== Your instructions ==
Somewhere below, one line contains "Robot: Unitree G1" and a later line contains "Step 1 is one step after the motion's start". Output those two lines and everything between them exactly, and nothing else.

== Data section ==
________________________
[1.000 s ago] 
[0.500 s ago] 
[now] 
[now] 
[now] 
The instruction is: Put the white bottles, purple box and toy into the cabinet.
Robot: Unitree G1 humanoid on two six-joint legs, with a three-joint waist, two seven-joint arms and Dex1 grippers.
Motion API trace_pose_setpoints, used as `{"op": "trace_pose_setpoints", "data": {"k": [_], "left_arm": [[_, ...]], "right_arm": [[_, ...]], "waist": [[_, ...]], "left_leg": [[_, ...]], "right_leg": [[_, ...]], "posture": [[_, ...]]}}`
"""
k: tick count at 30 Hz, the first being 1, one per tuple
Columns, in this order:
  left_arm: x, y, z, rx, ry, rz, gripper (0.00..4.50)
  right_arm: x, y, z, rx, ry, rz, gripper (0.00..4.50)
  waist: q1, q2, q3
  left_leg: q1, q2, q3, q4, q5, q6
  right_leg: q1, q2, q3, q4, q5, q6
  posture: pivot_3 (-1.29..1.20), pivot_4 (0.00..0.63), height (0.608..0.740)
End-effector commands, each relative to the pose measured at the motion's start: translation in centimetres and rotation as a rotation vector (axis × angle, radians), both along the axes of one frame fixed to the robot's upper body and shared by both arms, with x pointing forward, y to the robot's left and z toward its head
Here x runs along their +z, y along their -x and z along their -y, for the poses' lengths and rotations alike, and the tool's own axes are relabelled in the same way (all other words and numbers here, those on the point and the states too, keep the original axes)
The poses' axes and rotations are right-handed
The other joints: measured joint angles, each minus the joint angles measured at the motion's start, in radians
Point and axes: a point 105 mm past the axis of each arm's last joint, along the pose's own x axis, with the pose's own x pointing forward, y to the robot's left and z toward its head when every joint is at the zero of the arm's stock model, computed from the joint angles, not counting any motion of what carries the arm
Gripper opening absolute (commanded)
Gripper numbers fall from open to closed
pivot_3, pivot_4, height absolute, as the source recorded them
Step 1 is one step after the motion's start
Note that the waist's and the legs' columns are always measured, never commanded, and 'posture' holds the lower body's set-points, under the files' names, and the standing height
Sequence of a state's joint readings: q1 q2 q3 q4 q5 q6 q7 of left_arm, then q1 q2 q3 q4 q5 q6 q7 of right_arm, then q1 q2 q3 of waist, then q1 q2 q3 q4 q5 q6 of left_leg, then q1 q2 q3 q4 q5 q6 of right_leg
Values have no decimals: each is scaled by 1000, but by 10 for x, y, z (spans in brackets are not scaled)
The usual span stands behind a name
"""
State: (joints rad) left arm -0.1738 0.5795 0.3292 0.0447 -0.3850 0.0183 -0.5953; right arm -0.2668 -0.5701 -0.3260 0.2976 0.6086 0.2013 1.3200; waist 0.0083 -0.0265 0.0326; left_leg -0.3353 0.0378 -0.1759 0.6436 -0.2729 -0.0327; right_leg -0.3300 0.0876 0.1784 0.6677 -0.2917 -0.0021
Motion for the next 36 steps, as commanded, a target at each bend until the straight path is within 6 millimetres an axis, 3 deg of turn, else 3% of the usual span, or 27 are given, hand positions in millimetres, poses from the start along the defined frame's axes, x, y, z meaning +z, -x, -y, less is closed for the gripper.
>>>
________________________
== Response area ==
Robot: Unitree G1 humanoid on two six-joint legs, with a three-joint waist, two seven-joint arms and Dex1 grippers.
Motion API trace_pose_setpoints, used as `{"op": "trace_pose_setpoints", "data": {"k": [_], "left_arm": [[_, ...]], "right_arm": [[_, ...]], "waist": [[_, ...]], "left_leg": [[_, ...]], "right_leg": [[_, ...]], "posture": [[_, ...]]}}`
"""
k: tick count at 30 Hz, the first being 1, one per tuple
Columns, in this order:
  left_arm: x, y, z, rx, ry, rz, gripper (0.00..4.50)
  right_arm: x, y, z, rx, ry, rz, gripper (0.00..4.50)
  waist: q1, q2, q3
  left_leg: q1, q2, q3, q4, q5, q6
  right_leg: q1, q2, q3, q4, q5, q6
  posture: pivot_3 (-1.29..1.20), pivot_4 (0.00..0.63), height (0.608..0.740)
End-effector commands, each relative to the pose measured at the motion's start: translation in centimetres and rotation as a rotation vector (axis × angle, radians), both along the axes of one frame fixed to the robot's upper body and shared by both arms, with x pointing forward, y to the robot's left and z toward its head
Here x runs along their +z, y along their -x and z along their -y, for the poses' lengths and rotations alike, and the tool's own axes are relabelled in the same way (all other words and numbers here, those on the point and the states too, keep the original axes)
The poses' axes and rotations are right-handed
The other joints: measured joint angles, each minus the joint angles measured at the motion's start, in radians
Point and axes: a point 105 mm past the axis of each arm's last joint, along the pose's own x axis, with the pose's own x pointing forward, y to the robot's left and z toward its head when every joint is at the zero of the arm's stock model, computed from the joint angles, not counting any motion of what carries the arm
Gripper opening absolute (commanded)
Gripper numbers fall from open to closed
pivot_3, pivot_4, height absolute, as the source recorded them
Step 1 is one step after the motion's start

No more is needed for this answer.